(Records from a data collection)
************

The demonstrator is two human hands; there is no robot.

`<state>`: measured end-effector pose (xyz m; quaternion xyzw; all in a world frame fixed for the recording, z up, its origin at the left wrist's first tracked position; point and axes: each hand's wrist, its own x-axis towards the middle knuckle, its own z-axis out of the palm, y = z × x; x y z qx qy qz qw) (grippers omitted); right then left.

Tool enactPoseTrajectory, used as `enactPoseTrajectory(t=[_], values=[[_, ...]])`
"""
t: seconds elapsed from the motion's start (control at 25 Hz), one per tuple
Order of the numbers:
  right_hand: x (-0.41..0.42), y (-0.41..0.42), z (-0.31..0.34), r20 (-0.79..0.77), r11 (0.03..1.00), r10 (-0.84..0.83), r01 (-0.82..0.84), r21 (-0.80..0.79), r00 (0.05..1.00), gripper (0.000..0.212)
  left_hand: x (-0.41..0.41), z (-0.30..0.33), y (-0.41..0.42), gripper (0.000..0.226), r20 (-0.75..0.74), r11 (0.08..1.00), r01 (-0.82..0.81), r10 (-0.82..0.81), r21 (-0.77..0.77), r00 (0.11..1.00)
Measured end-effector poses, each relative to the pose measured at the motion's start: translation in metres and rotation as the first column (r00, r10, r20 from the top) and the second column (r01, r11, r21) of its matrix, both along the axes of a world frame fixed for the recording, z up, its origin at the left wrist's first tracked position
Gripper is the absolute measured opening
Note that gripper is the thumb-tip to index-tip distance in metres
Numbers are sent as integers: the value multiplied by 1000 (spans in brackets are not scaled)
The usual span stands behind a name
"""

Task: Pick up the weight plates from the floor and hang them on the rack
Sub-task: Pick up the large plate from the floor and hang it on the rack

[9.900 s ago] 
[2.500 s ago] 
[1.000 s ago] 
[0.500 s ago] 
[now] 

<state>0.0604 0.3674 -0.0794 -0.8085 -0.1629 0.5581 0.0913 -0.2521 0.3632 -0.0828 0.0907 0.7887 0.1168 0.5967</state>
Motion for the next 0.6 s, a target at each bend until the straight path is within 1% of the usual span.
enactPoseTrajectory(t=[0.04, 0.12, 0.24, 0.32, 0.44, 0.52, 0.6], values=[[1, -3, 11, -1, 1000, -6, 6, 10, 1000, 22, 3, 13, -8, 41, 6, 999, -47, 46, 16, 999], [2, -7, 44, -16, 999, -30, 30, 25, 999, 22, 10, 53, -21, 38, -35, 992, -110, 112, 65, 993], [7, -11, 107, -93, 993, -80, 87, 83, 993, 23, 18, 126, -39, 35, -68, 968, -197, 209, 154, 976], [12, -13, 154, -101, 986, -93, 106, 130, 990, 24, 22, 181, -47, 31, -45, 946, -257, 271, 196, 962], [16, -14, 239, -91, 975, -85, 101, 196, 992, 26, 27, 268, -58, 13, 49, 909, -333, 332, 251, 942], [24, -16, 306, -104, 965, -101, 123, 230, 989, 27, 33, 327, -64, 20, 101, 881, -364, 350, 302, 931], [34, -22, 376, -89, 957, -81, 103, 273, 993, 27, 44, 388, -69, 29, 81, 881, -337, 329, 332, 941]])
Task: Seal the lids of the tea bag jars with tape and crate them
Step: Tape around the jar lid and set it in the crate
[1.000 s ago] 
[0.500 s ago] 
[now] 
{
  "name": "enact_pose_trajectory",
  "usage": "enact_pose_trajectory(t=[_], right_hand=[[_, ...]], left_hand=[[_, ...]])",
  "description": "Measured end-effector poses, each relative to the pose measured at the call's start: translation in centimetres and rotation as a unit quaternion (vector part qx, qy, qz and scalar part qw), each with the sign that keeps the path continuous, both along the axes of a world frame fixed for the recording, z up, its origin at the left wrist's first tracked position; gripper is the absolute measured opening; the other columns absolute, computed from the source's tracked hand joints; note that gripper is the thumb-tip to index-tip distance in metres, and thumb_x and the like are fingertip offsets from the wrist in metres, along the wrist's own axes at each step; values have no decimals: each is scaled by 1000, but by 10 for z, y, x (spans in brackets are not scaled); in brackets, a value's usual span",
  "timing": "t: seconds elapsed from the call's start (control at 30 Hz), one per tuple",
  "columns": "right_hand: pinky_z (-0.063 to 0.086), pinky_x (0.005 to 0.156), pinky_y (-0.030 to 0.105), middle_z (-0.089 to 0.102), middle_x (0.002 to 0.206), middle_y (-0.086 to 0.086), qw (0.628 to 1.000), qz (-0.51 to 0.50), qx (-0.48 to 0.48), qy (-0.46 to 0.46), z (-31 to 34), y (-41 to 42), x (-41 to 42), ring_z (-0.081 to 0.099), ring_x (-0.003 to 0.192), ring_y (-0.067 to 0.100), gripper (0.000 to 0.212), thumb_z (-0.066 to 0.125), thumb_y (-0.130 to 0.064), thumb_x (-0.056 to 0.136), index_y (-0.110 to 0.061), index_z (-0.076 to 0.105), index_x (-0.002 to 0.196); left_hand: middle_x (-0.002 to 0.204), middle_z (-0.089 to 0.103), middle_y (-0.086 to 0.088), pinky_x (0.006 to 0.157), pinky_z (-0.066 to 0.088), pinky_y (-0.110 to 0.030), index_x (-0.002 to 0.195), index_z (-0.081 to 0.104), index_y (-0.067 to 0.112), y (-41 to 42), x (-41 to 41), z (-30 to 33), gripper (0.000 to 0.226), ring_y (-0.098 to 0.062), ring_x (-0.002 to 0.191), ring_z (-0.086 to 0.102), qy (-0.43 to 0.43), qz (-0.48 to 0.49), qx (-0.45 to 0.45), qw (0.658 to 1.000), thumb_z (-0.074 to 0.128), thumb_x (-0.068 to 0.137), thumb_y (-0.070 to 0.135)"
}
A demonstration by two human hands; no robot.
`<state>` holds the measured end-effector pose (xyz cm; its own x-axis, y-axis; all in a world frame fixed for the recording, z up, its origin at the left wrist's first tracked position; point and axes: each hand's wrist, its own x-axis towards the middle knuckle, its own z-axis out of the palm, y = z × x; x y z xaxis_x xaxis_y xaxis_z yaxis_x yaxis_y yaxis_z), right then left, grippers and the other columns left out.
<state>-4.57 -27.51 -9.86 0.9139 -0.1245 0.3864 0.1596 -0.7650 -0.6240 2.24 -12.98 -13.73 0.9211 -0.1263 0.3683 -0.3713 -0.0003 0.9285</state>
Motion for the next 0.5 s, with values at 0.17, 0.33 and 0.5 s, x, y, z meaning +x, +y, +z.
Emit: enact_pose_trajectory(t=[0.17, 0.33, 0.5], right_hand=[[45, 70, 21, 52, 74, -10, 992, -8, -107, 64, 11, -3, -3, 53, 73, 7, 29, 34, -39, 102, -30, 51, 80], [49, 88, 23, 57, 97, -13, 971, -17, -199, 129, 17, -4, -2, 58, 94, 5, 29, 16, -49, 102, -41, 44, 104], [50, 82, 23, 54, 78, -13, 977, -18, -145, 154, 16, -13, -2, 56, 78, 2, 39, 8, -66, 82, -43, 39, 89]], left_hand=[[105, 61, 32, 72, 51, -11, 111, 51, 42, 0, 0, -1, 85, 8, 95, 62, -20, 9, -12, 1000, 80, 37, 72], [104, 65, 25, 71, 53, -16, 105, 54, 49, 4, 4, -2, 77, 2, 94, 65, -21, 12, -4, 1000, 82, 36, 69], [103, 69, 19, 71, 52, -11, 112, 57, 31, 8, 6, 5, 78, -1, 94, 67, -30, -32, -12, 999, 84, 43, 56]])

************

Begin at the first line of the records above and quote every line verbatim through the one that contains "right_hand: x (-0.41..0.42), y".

(TASK RESPONSE)
The demonstrator is two human hands; there is no robot.

`<state>`: measured end-effector pose (xyz m; quaternion xyzw; all in a world frame fixed for the recording, z up, its origin at the left wrist's first tracked position; point and axes: each hand's wrist, its own x-axis towards the middle knuckle, its own z-axis out of the palm, y = z × x; x y z qx qy qz qw) (grippers omitted); right then left.

Tool enactPoseTrajectory, used as `enactPoseTrajectory(t=[_], values=[[_, ...]])`
"""
t: seconds elapsed from the motion's start (control at 25 Hz), one per tuple
Order of the numbers:
  right_hand: x (-0.41..0.42), y (-0.41..0.42), z (-0.31..0.34), r20 (-0.79..0.77), r11 (0.03..1.00), r10 (-0.84..0.83), r01 (-0.82..0.84), r21 (-0.80..0.79), r00 (0.05..1.00), gripper (0.000..0.212)

The output is now complete.